Airlines, retailers, truckers and restaurant chains are being forced to rethink expansion plans and, in extreme cases, shut up shop because they cannot fill jobs at any wage.
Peach Aviation, a joint venture backed by Japan's largest airline, ANA Holdings, said last month it would cancel more than 2,000 flights this year, 16 percent of its planned total. Budget carriers Jetstar Japan and Vanilla Air have also cancelled hundreds of flights this summer, a government report on pilot shortages showed.
"There aren't enough captains and training one takes time and money," said Peach Aviation spokesman Hironori Sakagami.
"We wanted to increase the number of flights, but we had to delay that."
Peach's predicament underscores a broader problem facing the world's fastest-aging country. Jolted out of two decades of deflation by Prime Minister Shinzo Abe's reforms, many Japanese companies are struggling to secure workers due to minimal immigration, inflexible hiring laws and a working age population that is expected to shrink by 13 million people by 2030.
The problems facing companies in their bricks-and-mortar expansion come just as doubts arise about the prospect for business investment to drive the recovery. Machinery orders, a key gauge of plans for manufacturers' capital spending suffered a record plunge in May, data showed on Thursday, prompting the government to say the trend of rising orders was stalling.
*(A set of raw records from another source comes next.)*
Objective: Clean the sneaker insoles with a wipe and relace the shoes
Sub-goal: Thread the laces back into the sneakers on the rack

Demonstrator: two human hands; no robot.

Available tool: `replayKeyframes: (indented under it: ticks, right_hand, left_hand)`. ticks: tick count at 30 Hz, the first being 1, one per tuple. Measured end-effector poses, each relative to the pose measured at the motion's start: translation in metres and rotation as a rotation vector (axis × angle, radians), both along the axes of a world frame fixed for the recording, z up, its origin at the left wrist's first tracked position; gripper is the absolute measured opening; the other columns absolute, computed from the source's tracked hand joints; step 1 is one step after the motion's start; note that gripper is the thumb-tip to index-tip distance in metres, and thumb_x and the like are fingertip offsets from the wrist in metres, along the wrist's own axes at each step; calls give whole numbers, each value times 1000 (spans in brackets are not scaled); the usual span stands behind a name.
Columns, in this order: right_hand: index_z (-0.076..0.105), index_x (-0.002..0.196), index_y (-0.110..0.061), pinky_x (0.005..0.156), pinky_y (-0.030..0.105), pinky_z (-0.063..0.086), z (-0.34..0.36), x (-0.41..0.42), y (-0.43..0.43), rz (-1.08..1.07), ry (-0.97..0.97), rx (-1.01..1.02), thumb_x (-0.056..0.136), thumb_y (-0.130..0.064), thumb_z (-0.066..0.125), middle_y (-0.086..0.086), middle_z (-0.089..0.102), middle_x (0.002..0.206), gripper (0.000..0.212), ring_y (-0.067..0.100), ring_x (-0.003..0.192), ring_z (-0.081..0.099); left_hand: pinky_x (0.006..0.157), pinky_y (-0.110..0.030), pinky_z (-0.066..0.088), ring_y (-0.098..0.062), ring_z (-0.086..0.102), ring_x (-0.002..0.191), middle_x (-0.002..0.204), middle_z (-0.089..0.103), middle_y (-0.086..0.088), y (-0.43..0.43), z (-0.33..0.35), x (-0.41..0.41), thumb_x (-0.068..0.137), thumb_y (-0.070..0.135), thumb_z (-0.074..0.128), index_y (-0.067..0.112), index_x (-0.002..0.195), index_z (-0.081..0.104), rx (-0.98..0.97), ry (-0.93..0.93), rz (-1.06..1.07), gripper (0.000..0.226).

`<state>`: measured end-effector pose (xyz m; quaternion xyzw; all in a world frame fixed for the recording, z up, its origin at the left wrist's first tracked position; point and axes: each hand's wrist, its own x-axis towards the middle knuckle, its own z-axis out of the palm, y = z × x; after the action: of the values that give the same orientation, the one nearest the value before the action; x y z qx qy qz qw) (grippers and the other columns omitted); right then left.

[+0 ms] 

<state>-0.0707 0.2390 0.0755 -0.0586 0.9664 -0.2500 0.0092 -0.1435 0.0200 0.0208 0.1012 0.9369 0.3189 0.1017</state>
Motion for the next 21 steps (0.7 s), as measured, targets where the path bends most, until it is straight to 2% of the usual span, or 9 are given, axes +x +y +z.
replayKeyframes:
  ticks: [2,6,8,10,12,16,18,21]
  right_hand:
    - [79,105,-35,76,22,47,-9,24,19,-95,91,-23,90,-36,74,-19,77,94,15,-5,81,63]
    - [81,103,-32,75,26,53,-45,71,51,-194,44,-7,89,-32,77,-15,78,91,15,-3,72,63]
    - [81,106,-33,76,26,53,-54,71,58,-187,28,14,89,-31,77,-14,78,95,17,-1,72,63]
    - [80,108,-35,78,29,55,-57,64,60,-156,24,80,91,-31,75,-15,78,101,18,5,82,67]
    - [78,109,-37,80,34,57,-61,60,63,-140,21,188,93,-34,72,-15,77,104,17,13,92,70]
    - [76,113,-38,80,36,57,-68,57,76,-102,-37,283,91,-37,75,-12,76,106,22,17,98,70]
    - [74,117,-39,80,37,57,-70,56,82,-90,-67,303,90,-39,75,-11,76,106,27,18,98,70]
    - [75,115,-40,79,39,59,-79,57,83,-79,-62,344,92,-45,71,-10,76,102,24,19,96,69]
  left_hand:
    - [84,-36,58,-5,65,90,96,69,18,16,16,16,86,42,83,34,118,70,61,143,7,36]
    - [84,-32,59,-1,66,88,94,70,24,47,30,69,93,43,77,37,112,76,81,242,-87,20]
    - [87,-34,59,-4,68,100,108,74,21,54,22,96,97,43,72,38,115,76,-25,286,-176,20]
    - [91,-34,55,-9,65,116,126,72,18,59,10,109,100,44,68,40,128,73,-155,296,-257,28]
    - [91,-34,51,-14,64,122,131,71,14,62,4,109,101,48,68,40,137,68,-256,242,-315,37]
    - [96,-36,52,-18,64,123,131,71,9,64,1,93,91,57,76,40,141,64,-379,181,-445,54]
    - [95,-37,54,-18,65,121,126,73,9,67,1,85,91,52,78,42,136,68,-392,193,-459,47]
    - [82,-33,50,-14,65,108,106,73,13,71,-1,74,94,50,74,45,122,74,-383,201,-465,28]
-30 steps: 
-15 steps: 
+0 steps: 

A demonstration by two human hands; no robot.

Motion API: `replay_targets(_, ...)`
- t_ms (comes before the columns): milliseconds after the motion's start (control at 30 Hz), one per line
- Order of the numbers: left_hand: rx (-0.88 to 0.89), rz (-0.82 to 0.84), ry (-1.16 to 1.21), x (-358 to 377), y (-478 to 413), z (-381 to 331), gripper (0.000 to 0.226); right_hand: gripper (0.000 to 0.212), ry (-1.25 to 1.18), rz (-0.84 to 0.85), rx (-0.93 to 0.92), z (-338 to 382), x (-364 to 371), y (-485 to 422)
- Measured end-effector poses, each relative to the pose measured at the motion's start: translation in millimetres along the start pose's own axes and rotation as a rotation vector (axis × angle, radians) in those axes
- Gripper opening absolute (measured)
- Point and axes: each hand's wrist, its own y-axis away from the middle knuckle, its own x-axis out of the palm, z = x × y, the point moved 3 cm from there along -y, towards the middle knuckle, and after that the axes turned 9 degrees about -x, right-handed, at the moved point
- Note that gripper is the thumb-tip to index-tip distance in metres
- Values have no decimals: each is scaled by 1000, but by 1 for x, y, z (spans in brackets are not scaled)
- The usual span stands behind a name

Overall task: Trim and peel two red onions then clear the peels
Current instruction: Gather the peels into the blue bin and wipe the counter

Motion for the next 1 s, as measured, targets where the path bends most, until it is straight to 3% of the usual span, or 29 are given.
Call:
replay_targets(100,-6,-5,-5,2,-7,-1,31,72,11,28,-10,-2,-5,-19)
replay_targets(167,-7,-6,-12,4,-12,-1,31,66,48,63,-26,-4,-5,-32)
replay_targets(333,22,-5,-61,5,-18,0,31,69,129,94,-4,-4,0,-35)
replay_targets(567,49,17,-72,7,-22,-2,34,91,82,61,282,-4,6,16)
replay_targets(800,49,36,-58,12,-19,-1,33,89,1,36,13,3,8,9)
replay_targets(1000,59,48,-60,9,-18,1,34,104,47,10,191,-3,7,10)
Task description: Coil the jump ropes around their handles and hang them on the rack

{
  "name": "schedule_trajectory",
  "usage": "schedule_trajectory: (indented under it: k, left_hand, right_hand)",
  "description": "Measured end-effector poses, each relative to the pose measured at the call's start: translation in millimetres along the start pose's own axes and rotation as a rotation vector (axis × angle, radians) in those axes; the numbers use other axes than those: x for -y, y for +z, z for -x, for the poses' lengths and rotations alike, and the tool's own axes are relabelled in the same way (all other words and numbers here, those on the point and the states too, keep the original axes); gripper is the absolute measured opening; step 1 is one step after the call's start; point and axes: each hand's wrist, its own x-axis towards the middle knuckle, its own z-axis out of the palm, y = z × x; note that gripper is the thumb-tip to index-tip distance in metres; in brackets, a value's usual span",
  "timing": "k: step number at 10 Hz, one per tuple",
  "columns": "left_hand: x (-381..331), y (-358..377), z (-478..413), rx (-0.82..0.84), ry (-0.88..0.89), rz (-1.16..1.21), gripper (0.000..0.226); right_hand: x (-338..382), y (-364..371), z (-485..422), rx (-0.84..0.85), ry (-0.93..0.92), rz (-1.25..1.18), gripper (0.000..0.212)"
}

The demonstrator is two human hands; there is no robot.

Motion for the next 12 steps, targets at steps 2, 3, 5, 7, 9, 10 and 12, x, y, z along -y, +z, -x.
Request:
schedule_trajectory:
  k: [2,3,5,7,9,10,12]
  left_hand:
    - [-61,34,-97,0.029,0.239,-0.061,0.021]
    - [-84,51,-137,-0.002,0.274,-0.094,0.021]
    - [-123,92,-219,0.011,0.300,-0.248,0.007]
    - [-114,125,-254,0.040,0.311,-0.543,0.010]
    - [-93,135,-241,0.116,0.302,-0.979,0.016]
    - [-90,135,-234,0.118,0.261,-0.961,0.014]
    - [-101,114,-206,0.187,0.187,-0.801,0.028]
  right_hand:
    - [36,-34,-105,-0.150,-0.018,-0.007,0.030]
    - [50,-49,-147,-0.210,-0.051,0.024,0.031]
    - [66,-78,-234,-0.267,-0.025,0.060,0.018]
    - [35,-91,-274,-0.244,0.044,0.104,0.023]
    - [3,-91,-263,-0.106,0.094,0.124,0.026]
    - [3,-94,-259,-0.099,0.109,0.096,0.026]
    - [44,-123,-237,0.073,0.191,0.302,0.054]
"There's a high risk of labor shortages causing a growth bottleneck particularly if the labor market remains rigid," said Yasuo Yamamoto, senior economist at Mizuho Research Institute. "More efforts are needed to enhance liquidity in the labor market to shift more workers to growth sectors while increasing the number of workers, including immigrants."
Low-wage, low-margin businesses at risk
Japan's deepening labor shortage has led it into uncharted territory among its developed nation peers, but is little surprise given its rapidly aging and shrinking population. It has done itself few favors by so far resisting calls to open its doors wider to long-term immigration or dismantle strict employment laws.
A proposal floated among Abe's advisers to increase the number of immigrants to 200,000 a year by 2050 was recently rejected. Instead, in his growth strategy unveiled in June, Abe expanded a foreign trainee scheme which accounts for less than 0.3 percent of Japanese workers. He is also encouraging greater workforce participation by women and the elderly, but critics say these measures will never be enough.